CCHFV IgG antibodies were tested in duplicate using the commercial ID Screen® CCHF double-antigen multi-species enzyme-linked immunosorbent assay (ELISA) kit (IDVet Innovative Diagnostics, France) following the manufacturer’s protocol [14]. This kit correlates highly with other assays that are routinely used in CCHF diagnostics [12]. Briefly, the test sera were diluted and incubated at 25 °C for 45 min. The conjugate and substrate steps were all conducted at 25 °C for 30 and 15 min, respectively, before the reaction was stopped. Absorbance was read at 450 nm on an automated ELISA reader (BioTek ELx800, USA) using Gen5 version 2.06 software. The sample positivity percentage (S/P%) for each sample was calculated by dividing the optical density (OD) value of the sample (ODS) by the OD of the positive control (ODPC), expressed as a percentage. Serum samples were considered positive if the value for their S/P% was greater than 30%.

CCHFV RNA extraction and quantitative reverse transcriptase polymerase chain reaction (qRT-PCR) testing

Nucleic acid was extracted from plasma using the Beckman Coulter RNA isolation procedure (Brea, CA, USA), following the manufacturer’s instructions. This kit has been found to yield high-quality RNA, suitable for CCHFV nucleic acid testing [15]. Briefly, equal volumes of 200 µl of phosphate-buffered saline (PBS) and test plasma were added to 330 µl lysis buffer and incubated in a water bath at 56 °C for 15 min. After cooling, 410 µl of bind 1/isopropanol solution was added, pipette-mixed and placed on magnetic beads to separate. The supernatant was removed and the beads washed in two subsequent steps using 800 µl of wash buffer/isopropanol and 80% ethanol. This was followed by a DNase treatment step, and the nucleic acid was eluted in 25 µl of nuclease-free water.
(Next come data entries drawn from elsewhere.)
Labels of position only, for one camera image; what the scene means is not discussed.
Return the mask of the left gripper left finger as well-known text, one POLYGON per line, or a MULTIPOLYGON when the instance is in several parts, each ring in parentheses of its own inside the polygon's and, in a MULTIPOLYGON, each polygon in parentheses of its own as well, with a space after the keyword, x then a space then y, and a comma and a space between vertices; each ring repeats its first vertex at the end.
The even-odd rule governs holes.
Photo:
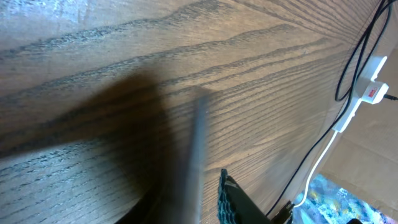
POLYGON ((187 177, 183 198, 183 223, 200 223, 203 196, 204 168, 207 151, 208 96, 195 102, 192 141, 187 161, 187 177))

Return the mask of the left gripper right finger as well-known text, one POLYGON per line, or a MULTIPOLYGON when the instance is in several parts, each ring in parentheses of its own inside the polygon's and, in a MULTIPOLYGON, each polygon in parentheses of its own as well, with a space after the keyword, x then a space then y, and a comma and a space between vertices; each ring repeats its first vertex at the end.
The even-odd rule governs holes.
POLYGON ((218 186, 218 213, 221 224, 271 224, 238 183, 221 170, 218 186))

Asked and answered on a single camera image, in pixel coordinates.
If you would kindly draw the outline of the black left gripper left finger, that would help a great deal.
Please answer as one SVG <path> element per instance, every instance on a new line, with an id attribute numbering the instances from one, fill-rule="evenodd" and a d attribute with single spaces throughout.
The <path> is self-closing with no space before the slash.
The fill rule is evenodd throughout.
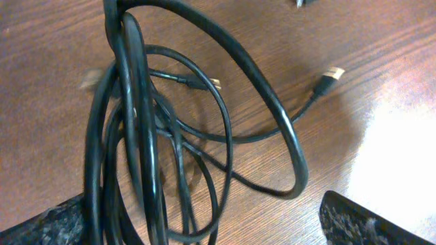
<path id="1" fill-rule="evenodd" d="M 84 197 L 77 195 L 1 232 L 1 244 L 81 244 Z"/>

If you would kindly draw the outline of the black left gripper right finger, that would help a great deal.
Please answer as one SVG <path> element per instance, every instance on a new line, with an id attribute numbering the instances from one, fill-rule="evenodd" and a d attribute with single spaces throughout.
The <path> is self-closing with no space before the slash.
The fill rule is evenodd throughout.
<path id="1" fill-rule="evenodd" d="M 326 191 L 319 219 L 329 244 L 429 244 L 334 191 Z"/>

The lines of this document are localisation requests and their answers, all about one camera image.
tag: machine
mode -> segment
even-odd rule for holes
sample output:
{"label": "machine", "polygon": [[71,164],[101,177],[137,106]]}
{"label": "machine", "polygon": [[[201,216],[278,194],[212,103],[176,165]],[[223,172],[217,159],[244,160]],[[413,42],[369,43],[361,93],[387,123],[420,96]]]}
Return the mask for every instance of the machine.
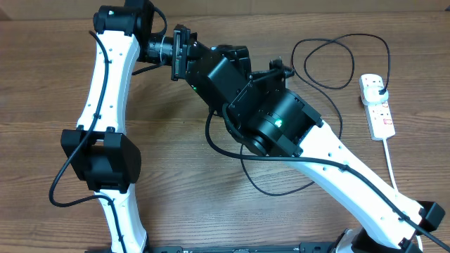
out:
{"label": "machine", "polygon": [[[276,59],[267,71],[252,72],[246,46],[209,48],[197,34],[177,25],[173,37],[152,33],[154,13],[148,0],[126,0],[123,7],[101,6],[94,16],[97,40],[91,90],[75,130],[63,130],[68,159],[50,189],[50,201],[69,207],[99,199],[112,246],[103,252],[421,252],[412,242],[423,234],[449,250],[430,232],[445,212],[435,202],[415,201],[395,191],[354,156],[321,115],[285,87],[293,69]],[[152,248],[139,218],[135,183],[141,170],[139,149],[127,138],[125,108],[136,61],[172,68],[171,80],[187,84],[207,104],[206,137],[216,151],[244,160],[284,161],[307,175],[351,212],[361,227],[346,230],[335,242],[301,242],[292,247]],[[255,155],[228,153],[209,136],[216,112],[229,134]],[[94,196],[58,203],[54,188],[68,165]]]}

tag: white power strip
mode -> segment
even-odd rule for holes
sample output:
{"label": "white power strip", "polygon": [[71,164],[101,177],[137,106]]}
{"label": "white power strip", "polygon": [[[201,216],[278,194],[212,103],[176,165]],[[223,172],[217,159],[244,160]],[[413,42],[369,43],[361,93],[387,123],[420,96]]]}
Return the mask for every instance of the white power strip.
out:
{"label": "white power strip", "polygon": [[[398,191],[395,183],[394,172],[392,171],[391,158],[387,148],[387,139],[395,135],[394,122],[387,103],[388,92],[385,95],[379,95],[378,90],[384,87],[383,79],[376,74],[363,74],[359,78],[359,87],[361,89],[361,99],[366,110],[368,129],[371,138],[374,141],[382,141],[385,147],[387,168],[391,178],[392,186]],[[422,240],[416,236],[419,249],[423,251]]]}

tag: white plug
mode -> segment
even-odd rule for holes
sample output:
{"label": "white plug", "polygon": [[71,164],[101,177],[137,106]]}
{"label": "white plug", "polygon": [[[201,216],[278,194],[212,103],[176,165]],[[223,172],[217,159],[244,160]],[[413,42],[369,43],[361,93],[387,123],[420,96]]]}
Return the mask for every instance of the white plug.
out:
{"label": "white plug", "polygon": [[361,99],[364,105],[375,105],[386,102],[389,98],[389,91],[380,94],[385,87],[383,79],[376,74],[363,74],[359,78],[359,87],[361,89]]}

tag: black cylindrical joint
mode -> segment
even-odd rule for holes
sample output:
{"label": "black cylindrical joint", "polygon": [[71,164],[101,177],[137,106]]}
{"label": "black cylindrical joint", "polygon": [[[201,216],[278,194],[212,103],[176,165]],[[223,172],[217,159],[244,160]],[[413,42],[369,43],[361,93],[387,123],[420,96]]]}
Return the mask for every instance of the black cylindrical joint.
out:
{"label": "black cylindrical joint", "polygon": [[173,45],[173,37],[151,34],[150,39],[148,40],[146,61],[148,63],[158,64],[163,58],[167,58],[165,65],[171,66]]}

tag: power plug
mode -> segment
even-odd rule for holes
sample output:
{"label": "power plug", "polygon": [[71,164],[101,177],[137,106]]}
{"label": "power plug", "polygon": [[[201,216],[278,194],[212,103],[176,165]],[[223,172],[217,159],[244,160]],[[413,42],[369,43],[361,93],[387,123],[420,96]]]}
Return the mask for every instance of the power plug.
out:
{"label": "power plug", "polygon": [[380,94],[383,90],[383,79],[376,74],[363,74],[359,78],[359,88],[361,89],[361,99],[364,105],[375,105],[386,102],[389,98],[389,91]]}
{"label": "power plug", "polygon": [[366,96],[366,91],[383,89],[383,80],[376,74],[363,74],[359,79],[361,88],[361,99],[366,110],[366,117],[368,128],[371,133],[371,138],[374,141],[382,141],[395,135],[394,122],[390,112],[389,104],[387,103],[387,91],[385,95]]}
The RT-PCR assay was run using the Applied Biosystems 7500 Fast platform and SuperScript III Platinum One-Step qRT-PCR Kit (Invitrogen) according to methods previously described by Atkinson’s assay [16] with slight modifications. The 20 µl reaction volume comprised 10 µL of 2× reaction mix, 1.7 µL of PCR-grade water, 1 µL each of CCHFV reverse and forward primer (at 18 µM working concentration), 0.5 µL of probe (25 µM working concentration) and 5 µL of RNA template. The assay was set to run under the following cycling conditions: 50 °C for 10 min, 95 °C for 2 min, followed by 45 cycles of 95 °C for 10 s and 55 °C for 40 s. A cycle threshold (CT) value greater than 40 was considered negative.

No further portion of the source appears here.